### WHAT IS NEEDED:
Going through the data below, copy out each line where the word "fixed" shows up.

[Start of section]

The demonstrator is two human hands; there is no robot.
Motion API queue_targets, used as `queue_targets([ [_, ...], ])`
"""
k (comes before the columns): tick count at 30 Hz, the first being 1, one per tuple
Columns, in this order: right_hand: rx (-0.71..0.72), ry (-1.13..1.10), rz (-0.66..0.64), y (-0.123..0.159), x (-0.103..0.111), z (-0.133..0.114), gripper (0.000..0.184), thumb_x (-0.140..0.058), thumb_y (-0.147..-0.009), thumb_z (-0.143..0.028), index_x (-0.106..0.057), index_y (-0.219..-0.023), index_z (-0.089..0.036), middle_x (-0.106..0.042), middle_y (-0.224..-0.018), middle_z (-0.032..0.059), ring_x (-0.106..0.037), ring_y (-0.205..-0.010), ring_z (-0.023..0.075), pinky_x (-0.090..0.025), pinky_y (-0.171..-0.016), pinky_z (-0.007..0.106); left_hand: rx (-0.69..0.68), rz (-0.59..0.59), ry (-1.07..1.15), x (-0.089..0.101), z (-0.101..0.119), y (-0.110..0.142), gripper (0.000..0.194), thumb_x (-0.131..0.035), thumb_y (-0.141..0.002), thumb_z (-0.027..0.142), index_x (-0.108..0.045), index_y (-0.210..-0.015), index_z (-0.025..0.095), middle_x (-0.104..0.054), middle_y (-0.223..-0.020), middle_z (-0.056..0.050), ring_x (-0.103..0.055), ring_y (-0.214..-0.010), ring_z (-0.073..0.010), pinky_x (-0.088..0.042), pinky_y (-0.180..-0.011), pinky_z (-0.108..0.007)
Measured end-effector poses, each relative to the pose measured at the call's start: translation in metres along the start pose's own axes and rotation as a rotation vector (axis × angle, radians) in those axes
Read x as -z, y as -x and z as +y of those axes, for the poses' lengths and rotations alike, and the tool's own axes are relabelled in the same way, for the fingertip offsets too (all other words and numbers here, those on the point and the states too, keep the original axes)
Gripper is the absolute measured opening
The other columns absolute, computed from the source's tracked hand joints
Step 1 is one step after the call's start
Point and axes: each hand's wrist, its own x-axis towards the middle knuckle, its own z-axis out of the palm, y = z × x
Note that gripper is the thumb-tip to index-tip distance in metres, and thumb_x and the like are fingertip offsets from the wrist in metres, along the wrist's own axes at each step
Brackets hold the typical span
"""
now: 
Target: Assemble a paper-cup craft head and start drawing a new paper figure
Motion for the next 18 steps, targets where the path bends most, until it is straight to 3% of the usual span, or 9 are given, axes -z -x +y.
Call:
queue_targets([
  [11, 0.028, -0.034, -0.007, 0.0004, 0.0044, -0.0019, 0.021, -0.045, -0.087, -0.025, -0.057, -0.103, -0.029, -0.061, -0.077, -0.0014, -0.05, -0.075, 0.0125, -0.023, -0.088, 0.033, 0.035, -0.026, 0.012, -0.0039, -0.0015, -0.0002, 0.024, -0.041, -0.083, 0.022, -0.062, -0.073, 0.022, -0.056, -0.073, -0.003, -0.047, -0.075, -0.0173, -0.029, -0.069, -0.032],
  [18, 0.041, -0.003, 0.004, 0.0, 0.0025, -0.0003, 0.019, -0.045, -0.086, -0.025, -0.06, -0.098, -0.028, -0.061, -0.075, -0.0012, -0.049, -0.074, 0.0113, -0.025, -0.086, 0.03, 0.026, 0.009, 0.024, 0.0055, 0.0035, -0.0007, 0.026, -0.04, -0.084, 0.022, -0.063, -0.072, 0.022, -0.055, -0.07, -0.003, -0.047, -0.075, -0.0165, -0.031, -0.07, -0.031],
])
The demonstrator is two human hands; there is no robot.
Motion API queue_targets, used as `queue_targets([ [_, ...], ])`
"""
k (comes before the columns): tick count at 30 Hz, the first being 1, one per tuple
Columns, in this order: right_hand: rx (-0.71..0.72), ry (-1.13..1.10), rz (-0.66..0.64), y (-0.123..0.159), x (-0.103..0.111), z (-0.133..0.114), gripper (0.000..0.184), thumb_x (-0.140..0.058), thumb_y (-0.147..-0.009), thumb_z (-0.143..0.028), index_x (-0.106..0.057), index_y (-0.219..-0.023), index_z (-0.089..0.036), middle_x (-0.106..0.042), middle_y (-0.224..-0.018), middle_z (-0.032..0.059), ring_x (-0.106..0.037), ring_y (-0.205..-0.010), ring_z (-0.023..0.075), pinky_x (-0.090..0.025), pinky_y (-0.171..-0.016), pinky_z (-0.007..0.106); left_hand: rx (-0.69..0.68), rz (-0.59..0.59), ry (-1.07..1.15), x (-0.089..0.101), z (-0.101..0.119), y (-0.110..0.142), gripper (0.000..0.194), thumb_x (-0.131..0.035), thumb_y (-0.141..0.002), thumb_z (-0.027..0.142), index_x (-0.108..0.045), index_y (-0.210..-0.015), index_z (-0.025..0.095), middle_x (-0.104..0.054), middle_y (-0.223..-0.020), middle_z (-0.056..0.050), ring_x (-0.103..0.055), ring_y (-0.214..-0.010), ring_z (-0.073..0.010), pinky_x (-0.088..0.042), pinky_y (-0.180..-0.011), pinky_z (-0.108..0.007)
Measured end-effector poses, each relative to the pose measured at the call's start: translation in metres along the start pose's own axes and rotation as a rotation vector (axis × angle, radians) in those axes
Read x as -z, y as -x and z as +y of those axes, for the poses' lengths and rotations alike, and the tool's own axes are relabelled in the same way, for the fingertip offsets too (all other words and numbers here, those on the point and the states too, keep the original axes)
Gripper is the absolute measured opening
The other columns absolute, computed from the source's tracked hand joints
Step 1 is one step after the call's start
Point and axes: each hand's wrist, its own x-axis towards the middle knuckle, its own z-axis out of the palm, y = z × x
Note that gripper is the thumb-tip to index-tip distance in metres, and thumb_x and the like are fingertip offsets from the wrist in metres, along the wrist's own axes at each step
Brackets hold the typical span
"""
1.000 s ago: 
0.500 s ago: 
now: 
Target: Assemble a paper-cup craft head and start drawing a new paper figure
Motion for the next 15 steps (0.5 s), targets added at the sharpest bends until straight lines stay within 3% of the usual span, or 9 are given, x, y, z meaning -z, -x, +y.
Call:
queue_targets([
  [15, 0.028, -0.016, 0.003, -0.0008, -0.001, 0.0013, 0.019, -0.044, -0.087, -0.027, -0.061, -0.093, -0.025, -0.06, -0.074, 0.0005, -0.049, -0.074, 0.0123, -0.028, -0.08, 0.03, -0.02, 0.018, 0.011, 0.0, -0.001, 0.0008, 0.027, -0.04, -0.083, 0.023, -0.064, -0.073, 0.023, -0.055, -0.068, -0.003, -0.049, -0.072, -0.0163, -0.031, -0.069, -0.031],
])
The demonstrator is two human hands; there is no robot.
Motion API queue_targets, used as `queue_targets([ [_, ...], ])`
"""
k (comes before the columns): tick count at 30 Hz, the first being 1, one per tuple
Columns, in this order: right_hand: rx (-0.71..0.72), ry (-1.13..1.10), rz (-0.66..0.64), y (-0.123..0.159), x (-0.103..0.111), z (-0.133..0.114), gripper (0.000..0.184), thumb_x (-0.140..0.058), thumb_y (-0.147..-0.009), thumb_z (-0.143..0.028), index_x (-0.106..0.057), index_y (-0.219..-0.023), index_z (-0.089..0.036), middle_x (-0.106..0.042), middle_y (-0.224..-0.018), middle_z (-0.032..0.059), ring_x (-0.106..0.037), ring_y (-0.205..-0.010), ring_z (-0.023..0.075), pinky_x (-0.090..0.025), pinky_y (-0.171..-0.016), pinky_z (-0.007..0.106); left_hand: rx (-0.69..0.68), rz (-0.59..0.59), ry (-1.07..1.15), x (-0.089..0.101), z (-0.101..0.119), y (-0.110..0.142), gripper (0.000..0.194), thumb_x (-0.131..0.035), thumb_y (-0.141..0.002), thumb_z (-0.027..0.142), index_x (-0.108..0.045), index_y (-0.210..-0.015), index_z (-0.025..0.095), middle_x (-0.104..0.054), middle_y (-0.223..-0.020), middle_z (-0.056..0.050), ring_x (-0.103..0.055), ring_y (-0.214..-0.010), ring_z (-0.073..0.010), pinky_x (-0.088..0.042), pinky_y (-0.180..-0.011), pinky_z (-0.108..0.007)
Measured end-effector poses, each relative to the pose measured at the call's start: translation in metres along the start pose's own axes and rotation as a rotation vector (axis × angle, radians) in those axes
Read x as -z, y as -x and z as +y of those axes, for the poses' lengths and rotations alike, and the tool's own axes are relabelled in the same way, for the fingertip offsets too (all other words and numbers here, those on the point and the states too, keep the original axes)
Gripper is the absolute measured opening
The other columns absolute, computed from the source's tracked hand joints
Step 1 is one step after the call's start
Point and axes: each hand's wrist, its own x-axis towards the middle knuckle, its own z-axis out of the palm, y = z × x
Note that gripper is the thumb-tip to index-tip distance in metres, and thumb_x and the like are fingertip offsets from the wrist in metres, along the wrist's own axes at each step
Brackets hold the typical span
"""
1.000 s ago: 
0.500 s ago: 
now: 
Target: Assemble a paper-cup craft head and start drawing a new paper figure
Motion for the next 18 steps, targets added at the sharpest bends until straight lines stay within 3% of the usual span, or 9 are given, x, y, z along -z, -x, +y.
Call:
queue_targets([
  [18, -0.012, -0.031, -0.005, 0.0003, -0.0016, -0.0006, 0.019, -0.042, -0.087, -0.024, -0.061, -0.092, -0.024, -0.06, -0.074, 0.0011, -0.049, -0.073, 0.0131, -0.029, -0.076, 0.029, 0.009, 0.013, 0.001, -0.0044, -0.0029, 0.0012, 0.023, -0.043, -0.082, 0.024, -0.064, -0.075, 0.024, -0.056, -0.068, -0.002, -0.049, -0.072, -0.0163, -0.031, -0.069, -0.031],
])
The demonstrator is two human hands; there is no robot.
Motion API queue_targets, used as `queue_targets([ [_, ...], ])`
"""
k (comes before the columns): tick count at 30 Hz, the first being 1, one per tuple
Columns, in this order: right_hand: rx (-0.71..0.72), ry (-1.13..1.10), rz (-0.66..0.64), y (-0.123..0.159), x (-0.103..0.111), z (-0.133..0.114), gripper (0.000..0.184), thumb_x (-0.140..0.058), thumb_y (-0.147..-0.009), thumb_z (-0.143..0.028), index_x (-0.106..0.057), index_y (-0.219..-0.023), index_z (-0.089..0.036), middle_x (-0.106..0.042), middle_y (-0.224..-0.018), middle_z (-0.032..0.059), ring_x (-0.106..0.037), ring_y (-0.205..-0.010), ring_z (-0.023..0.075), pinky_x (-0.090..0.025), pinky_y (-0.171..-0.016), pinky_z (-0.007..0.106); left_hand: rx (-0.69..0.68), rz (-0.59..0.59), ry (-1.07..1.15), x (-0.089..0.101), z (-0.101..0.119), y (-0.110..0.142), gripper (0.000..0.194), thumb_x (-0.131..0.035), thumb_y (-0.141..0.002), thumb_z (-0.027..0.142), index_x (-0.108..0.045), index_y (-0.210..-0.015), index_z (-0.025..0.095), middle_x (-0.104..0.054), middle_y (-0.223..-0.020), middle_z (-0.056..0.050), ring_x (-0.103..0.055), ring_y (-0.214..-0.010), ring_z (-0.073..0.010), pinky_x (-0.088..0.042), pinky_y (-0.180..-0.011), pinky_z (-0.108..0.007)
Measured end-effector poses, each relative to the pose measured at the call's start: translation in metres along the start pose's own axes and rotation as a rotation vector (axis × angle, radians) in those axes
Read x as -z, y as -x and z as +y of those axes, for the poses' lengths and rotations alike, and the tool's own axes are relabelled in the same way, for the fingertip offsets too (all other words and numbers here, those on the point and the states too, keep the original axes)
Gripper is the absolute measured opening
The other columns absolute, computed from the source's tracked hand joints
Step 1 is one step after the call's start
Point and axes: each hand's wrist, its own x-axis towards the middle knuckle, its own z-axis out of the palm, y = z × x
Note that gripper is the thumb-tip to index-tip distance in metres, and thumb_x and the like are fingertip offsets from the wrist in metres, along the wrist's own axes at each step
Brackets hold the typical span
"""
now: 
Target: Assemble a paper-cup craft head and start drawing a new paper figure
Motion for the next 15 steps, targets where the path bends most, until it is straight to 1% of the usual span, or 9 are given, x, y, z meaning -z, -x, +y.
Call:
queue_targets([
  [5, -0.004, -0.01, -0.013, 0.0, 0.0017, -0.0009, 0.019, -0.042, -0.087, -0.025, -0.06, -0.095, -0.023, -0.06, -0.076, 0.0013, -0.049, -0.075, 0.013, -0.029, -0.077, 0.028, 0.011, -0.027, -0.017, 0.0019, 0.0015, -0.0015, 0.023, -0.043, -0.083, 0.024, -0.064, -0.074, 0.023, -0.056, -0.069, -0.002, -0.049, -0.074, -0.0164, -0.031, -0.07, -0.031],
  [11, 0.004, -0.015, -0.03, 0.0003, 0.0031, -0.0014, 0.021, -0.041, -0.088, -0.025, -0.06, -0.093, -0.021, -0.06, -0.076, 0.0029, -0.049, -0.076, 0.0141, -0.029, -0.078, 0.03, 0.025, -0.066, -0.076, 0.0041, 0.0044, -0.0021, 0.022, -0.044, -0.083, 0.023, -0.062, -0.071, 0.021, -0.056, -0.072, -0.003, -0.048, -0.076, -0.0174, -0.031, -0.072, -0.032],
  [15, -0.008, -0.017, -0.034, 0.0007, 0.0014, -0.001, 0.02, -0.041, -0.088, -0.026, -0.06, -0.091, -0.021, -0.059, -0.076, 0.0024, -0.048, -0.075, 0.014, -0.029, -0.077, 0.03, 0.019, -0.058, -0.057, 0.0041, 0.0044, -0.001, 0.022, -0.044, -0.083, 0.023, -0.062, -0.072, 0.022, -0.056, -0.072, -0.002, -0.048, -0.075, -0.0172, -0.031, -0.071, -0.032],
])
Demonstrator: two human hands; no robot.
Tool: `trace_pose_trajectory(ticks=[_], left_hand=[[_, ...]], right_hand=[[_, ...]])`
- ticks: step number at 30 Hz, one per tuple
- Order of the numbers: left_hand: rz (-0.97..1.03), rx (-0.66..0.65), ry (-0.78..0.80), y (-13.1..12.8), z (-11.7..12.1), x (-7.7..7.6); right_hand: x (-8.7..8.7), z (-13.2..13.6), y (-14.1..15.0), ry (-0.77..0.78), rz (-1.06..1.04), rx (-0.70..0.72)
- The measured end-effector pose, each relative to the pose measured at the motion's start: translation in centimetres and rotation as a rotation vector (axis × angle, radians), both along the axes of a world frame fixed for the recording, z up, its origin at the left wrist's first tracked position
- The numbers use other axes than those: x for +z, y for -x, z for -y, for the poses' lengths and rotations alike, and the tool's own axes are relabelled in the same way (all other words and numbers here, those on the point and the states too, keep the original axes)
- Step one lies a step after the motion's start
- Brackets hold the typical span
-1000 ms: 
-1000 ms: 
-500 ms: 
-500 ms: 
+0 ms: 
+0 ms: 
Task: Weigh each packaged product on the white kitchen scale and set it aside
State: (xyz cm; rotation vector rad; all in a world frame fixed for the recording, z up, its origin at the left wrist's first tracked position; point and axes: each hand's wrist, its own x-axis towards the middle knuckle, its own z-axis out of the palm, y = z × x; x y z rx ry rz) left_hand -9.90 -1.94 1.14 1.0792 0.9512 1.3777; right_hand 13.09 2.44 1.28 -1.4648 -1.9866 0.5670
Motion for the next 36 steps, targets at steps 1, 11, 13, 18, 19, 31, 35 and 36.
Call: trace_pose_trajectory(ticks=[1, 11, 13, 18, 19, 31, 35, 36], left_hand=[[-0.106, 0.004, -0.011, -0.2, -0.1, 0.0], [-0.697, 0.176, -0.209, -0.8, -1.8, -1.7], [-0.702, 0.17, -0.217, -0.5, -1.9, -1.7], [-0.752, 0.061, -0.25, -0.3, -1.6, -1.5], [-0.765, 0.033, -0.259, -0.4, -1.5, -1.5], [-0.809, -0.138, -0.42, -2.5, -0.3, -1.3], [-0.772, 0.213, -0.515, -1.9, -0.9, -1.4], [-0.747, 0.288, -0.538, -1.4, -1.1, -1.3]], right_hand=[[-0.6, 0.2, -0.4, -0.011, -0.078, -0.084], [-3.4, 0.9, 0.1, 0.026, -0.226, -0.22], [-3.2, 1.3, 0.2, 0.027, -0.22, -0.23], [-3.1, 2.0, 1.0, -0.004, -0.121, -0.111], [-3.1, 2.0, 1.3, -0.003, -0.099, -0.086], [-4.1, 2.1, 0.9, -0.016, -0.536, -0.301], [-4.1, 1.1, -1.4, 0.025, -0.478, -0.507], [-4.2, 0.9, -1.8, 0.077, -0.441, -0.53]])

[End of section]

### WRITTEN ANSWER:
- The measured end-effector pose, each relative to the pose measured at the motion's start: translation in centimetres and rotation as a rotation vector (axis × angle, radians), both along the axes of a world frame fixed for the recording, z up, its origin at the left wrist's first tracked position
State: (xyz cm; rotation vector rad; all in a world frame fixed for the recording, z up, its origin at the left wrist's first tracked position; point and axes: each hand's wrist, its own x-axis towards the middle knuckle, its own z-axis out of the palm, y = z × x; x y z rx ry rz) left_hand -9.90 -1.94 1.14 1.0792 0.9512 1.3777; right_hand 13.09 2.44 1.28 -1.4648 -1.9866 0.5670

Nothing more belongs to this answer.